Quality control by full-length deep sequencing

Introduction

In 2013 we have made a change to our quality control (QC) methods for PlasmoGEM vectors, in order to fulfill our goal of only releasing vectors of the highest possible quality.
Initially, PlasmoGEM vectors were tested using a combination of PCR and NotI restriction digest QC steps. More recently, we have started to sequence the full genomic DNA insert of all vectors in large batches using Illumina technology. With this we can now compare the complete sequence of each vector with the expected nucleotide sequence, which allows us to detect the vast majority of potential problems. We now use this as our primary QC for all new vectors and new vectors will only be released once they have passed QC. Please note that some already existing constructs are currently being re-examined with this method and may be taken off our database as a result of failing this new QC procedure.

Limits of QC by deep sequencing

We sequence our construct to a high depth and the results are therefore very reliable but there are limits to the technology. For example, we may not be able to map the short reads we obtain to some of the very AT rich and/or repetive regions of the genome, which may lead to an incorrect QC failure. We have also already noticed cases of known loci with higher-than-usual sequence variability, which may also lead to incorrect QC failure by sequencing.

How we decide on QC pass or failure

Large deletions, as well as SNPs and indels in coding sequences are the most serious types of quality issues, because they may lead to unintended mutations in tagged or neighboring genes. This may lead to an incorrect interpretation of your phenotype.
If we cannot provide a sequence perfect vector, we will tolerate SNPs and small indels in non-coding regions.

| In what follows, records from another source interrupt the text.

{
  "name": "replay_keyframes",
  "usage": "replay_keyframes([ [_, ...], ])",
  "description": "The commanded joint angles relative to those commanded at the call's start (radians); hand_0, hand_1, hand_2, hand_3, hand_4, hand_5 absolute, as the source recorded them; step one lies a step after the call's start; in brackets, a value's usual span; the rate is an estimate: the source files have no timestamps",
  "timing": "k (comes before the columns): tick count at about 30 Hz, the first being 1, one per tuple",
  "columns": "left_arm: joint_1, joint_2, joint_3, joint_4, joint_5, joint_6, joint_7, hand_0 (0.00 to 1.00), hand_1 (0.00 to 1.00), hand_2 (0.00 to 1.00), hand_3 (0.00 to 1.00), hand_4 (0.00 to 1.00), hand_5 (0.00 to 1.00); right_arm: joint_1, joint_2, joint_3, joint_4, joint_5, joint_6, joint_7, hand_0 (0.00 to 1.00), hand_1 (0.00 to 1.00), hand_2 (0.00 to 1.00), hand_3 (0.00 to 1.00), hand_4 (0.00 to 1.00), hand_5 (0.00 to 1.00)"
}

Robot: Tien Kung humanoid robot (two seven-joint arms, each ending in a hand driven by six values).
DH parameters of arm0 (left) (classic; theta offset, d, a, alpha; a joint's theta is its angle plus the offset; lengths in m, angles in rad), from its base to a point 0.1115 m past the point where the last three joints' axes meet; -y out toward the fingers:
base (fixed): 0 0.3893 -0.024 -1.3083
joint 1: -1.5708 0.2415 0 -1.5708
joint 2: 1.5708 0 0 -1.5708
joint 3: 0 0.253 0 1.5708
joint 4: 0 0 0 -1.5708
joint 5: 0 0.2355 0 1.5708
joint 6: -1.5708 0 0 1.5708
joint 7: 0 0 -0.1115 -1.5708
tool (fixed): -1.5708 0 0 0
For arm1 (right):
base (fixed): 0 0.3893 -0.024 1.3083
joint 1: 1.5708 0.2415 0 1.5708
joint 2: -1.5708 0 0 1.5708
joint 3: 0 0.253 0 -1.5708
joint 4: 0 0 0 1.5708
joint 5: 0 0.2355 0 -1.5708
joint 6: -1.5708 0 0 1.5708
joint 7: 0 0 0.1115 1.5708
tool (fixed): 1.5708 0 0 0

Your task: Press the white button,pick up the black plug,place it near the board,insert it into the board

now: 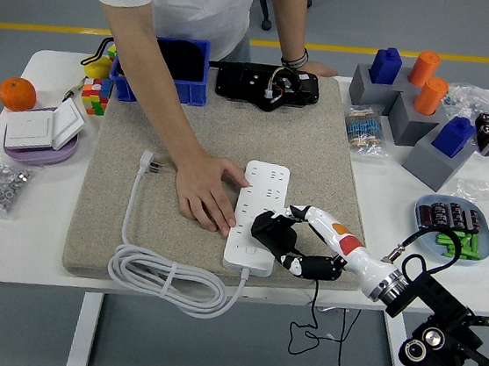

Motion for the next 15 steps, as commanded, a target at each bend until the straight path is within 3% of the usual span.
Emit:
replay_keyframes([
  [15,0.001,-0.003,-0.009,0.0,0.005,0.0,0.0,0.705,0.699,0.67,0.712,0.722,0.282,0.004,-0.009,0.022,-0.011,-0.02,0.005,-0.007,0.688,0.629,0.586,0.589,0.705,0.041],
])
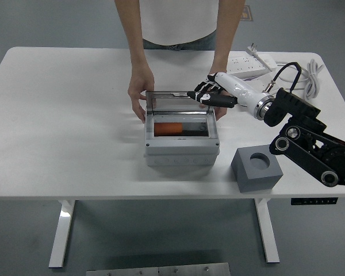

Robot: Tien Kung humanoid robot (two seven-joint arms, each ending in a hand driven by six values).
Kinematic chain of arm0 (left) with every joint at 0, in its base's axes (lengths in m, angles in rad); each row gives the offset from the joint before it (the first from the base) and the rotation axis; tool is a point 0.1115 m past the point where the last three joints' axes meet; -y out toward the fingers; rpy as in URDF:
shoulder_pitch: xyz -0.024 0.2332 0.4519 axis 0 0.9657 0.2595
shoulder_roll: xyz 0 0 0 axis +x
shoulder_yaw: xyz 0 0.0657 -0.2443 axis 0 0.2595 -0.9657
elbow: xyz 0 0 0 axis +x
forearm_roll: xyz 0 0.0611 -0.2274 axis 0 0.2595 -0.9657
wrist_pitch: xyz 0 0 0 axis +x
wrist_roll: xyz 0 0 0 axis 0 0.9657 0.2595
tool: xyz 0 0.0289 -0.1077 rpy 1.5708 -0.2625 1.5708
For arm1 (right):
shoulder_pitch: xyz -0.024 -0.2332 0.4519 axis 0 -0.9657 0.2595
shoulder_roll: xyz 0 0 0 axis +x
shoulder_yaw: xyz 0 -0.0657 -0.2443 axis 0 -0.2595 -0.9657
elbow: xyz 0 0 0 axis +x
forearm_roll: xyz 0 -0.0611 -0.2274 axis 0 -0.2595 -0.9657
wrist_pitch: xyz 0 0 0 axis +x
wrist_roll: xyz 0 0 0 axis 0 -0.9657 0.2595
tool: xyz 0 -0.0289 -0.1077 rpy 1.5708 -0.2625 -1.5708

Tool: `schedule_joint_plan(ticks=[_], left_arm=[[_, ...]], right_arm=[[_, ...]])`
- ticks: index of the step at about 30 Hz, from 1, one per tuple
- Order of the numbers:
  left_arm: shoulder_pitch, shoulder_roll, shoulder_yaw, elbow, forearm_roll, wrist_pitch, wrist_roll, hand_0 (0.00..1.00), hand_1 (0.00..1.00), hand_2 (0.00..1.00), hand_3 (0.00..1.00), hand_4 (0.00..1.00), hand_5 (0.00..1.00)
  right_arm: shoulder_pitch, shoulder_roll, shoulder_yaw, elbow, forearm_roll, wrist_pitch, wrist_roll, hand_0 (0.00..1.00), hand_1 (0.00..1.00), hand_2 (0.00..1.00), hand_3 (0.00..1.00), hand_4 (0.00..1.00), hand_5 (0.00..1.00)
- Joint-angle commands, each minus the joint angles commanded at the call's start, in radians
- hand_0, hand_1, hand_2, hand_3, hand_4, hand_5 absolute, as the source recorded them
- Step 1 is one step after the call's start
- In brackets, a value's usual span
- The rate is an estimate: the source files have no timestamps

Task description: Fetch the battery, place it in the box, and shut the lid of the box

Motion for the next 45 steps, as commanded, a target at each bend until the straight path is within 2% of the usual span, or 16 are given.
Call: schedule_joint_plan(ticks=[26,37,44,45], left_arm=[[0.011,0.0,0.007,-0.001,-0.013,0.006,-0.001,0.663,0.698,0.572,0.587,0.511,0.002],[0.01,-0.001,0.003,0.0,-0.004,0.004,0.002,0.663,0.698,0.572,0.587,0.51,0.002],[0.006,-0.003,0.002,0.0,0.001,0.002,0.004,0.664,0.697,0.572,0.587,0.511,0.002],[0.006,-0.003,0.002,0.0,0.002,0.003,0.004,0.663,0.698,0.572,0.587,0.511,0.002]], right_arm=[[-0.015,-0.036,0.0,0.049,0.011,0.027,-0.033,0.617,0.607,0.657,0.657,0.842,0.873],[-0.044,-0.071,0.054,0.095,0.02,0.062,-0.069,0.598,0.599,0.658,0.656,0.839,0.872],[-0.062,-0.082,0.087,0.111,0.039,0.062,-0.069,0.584,0.593,0.655,0.656,0.838,0.872],[-0.064,-0.082,0.088,0.112,0.042,0.061,-0.068,0.454,0.48,0.637,0.65,0.838,0.872]])
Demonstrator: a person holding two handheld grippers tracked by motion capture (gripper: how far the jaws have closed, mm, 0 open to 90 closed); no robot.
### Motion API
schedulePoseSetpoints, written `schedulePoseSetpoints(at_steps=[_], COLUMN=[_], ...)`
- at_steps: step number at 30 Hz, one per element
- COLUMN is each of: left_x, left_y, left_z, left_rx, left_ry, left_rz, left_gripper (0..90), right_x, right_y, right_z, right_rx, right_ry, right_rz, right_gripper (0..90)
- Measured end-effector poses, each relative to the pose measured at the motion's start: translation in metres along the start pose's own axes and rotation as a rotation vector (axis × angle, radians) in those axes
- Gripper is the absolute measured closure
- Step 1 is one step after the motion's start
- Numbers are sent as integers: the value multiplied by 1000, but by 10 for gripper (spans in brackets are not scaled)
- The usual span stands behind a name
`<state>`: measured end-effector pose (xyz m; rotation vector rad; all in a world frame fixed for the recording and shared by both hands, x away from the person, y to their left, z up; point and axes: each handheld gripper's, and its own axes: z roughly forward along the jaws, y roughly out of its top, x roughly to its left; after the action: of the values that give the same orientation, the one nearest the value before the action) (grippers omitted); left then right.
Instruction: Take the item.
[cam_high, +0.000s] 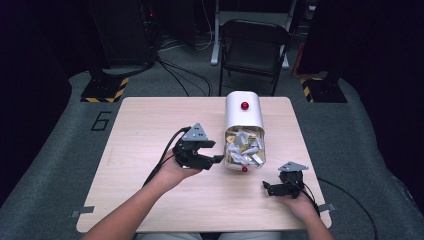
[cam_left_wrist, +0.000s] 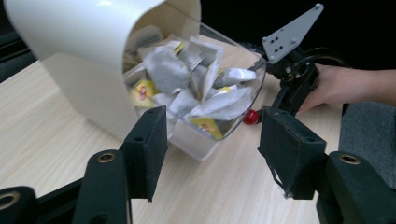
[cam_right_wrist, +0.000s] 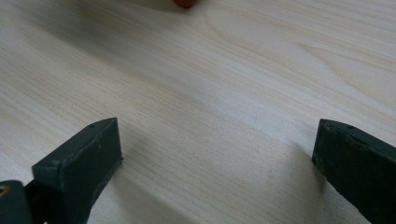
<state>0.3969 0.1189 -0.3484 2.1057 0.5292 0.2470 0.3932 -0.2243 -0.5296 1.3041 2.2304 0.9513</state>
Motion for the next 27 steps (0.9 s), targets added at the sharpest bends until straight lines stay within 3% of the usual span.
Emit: schedulePoseSetpoints(at_steps=[15,27], left_x=[-14,-16], left_y=[15,17], left_z=[31,46], left_rx=[17,13], left_ry=[-55,-56], left_rz=[55,66], left_gripper=[493,554], right_x=[0,0], right_y=[0,0], right_z=[0,0], right_rx=[0,-1], right_ry=[0,0], right_rz=[0,0], right_gripper=[8,8])
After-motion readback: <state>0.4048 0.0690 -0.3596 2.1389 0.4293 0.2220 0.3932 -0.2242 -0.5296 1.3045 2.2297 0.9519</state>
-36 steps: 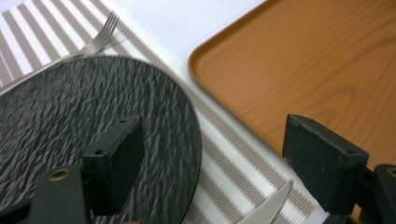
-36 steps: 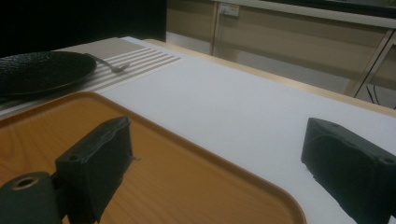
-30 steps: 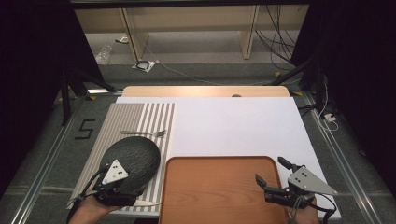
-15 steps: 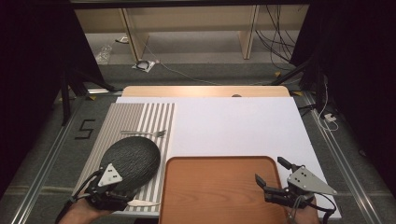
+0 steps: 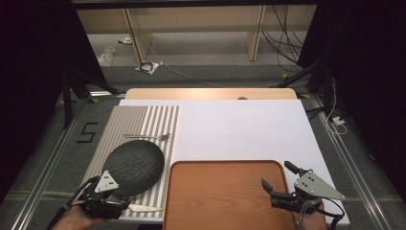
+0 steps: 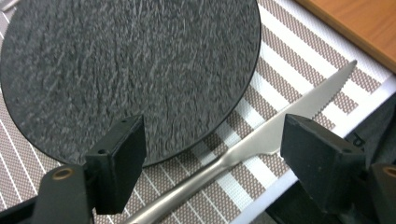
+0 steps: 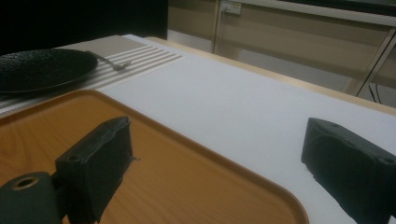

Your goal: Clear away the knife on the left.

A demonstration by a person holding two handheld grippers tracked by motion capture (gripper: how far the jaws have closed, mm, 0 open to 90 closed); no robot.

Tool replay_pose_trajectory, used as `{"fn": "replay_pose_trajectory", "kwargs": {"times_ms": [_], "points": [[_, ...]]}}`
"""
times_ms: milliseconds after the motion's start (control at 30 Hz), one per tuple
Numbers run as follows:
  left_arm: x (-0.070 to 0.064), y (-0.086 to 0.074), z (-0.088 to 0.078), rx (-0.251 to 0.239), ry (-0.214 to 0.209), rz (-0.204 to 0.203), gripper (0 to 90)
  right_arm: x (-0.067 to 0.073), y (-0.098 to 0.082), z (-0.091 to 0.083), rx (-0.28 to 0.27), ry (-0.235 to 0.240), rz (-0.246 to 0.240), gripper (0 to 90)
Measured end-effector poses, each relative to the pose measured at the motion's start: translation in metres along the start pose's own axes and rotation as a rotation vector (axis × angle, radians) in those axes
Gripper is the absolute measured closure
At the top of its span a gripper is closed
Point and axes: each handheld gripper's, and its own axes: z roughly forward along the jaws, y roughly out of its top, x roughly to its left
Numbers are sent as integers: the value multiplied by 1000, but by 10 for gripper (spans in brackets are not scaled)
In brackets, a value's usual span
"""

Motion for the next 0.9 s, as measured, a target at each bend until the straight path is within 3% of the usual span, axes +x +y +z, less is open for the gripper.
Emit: {"fn": "replay_pose_trajectory", "kwargs": {"times_ms": [200, 433, 500, 900], "points": [[2, -7, 1, 38, 1, 2, 231, 0, 0, 0, 3, 0, 0, 98], [10, -16, 2, 75, 5, -24, 234, 0, 0, 1, 4, 1, 3, 98], [13, -18, 4, 105, 8, -25, 235, 1, 0, 1, 4, 1, 1, 98], [27, -22, 14, 189, -13, -33, 254, 1, 0, 1, 10, 3, -5, 98]]}}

More information about this is summarised in the next section.

QC pass

The sequence of the homology region has been verified. However, we occasionally find small indels or single base changes in non-coding genomic sequence in the homology arms and such vectors still pass QC. The majority of these mutations are single base insertions or deletions in long homopolymeric tracts of A/T nucleotides. Many of these will have originated in E. coli but others may pre-exist in the parasite clone from which the gDNA library was created. Small variations in non-coding regions of low complexity are difficult to avoid entirely and the vast majority will neither affect vector function, nor influence downstream phenotypic analysis of resulting transgenic lines. These constructs pass QC so they can be used where no sequence perfect vector is available. Please note that the sequence of the selection cassette in the final vectors is not verified, but we do not anticipate this to be a problem.

QC failure

Detection of any one of the below feature(s)

Defective barcode module
The barcode, or one of the primer annealing sites flanking it, have a sequence discrepancy that was introduced during primer synthesis.
Large deletion
The vector carries a deletion in one of its homology arms. Such deletions could reduce the chance of a vector integrating into the genome by forcing recombination to happen inside of the deletion, or deletions might be introduced into the genome in addition to your intended mutation and lead you to misinterpret your phenotype.
Other fail reasons
The vector has a potential single base exchange or small indel that affects the protein-coding sequence or predicted splice site of any gene within the genomic locus.